Monday, September 24, 2012

Blue Sky and Daily Bread

Gutted Wonder Bread building
Wild clematis icing the rose of sharon
When I saw the sky through the open roof of the old Wonder Bread building at 641 S Street NW, I just knew I had to snap it as after the building is developed there will be no chance to do that again! It's a big building -- about 98,000 square feet -- that will become stores and offices. I actually looked up the history recently, to find out that the Wonder Bread Factory opened in the early 1900s as Dorsh's White Cross Bakery. Then it was bought by Continental Baking Company in 1936 and used  as a factory for Wonder Bread and Hostess products (Twinkies perhaps!) until they relocated to a larger plant in Philadelphia, closing the DC factory in 1988. When I first moved to BloomingdaleDC I do recall smelling the baking aroma as far away as North Capitol street sometimes and hearing that they gave away "stale" or "overrun" baked goods to anyone who got there at the right time.  Then again, the sky has looked wonderful lately almost every day so I found myself snapping my usual flowers and plants and things, all with the sky in them.   How wonderful is our daily bread of blue sky!

Thursday, September 20, 2012

Killing Our Trees Softly

Hoard leaning on tree
Sticky duct tape
Trash bag tied to tree
I don't know why it is that I now see how badly many are treating the trees locally but this abuse must stop.  Hardly a block away somebody has put several mattresses leaning against the tree with a big scraping on the bark as "they" had clearly adjusted the leaning angle against the tree to suit the mattress. When I looked again today, not only were there mattresses but also a door and some old furniture (!) all piled up as an eyesore leaning against what has been a pretty young and healthy tree on the sidewalk planted and paid for by taxpayers.  The recent rains have soaked the mattress and you just know it's getting moldy and nasty and will transport all kinds of stuff to the tree, bringing in infestations that will cause the tree to die sooner than it should.  Equally annoying to see are taped up notices or garbage bags attached to trees.  Clearly someone thinks a garbage bag on the street is helpful.
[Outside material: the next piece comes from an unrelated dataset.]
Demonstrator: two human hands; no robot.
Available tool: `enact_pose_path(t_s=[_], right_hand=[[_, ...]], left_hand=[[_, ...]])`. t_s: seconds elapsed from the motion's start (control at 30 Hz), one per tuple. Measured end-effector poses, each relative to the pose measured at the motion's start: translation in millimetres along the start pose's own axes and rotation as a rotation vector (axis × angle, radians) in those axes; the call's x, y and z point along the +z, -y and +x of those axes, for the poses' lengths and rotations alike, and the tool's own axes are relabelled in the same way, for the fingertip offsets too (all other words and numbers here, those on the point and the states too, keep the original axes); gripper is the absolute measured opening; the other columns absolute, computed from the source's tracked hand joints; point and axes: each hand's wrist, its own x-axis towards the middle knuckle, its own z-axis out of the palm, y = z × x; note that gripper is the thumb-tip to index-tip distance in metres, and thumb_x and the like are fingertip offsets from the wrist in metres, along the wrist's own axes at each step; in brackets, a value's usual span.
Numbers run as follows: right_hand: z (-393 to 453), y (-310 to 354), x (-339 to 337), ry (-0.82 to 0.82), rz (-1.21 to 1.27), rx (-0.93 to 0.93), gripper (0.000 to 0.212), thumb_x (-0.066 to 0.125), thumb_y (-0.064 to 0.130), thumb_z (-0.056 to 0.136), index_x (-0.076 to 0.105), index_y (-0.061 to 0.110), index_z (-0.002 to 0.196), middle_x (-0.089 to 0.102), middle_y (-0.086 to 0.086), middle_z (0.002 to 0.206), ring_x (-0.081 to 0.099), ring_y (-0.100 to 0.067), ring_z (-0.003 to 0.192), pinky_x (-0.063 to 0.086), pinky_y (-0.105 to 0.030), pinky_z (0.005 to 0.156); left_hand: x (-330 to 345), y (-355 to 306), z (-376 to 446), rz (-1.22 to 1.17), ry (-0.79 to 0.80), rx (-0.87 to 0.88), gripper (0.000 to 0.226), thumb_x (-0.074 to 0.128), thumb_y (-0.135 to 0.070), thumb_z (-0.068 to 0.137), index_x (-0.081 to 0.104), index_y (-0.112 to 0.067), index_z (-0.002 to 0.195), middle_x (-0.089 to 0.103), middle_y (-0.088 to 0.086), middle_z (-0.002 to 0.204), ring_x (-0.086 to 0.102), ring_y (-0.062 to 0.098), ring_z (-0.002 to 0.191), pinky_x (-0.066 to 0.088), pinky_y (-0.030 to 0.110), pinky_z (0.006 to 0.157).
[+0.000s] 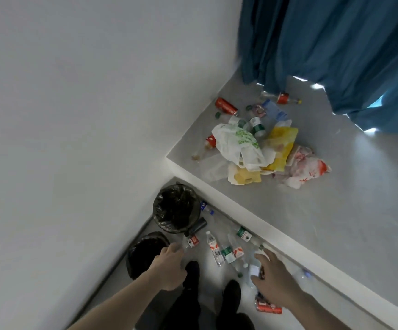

However, what they are missing is that the tape is damaging the tree bark and providing a way for bacteria and bugs to get into the tree, and yes, you guessed it, causing the tree to die sooner than it should. Last summer I saw bikes chained to trees, and which are even more damaging.  Since the bicyclist generally returns to the bike soon, I taped notices onto the bikes asking the rider to not do this again.  In one case, when I verbally asked someone not to do this, the owner of the house beside the tree yelled at me that her tenant could tie her bike up wherever she felt like. I repeated loudly again that chaining bikes to trees is bad for the tree but she refused to listen.  I'm mystified by this disregard for trees.  Do people just see trees as objects, as dead and unreactive to the environment? Do they think trees are immortal and can take the abuse? Do they think trees should support our human activities even if the activity (throwing out junk, tying things to the tree) hurts the tree? Are these tree-abusers too lazy to call the city to take away the trash or junk? Are there any laws available to help this situation here in DC? What can be done?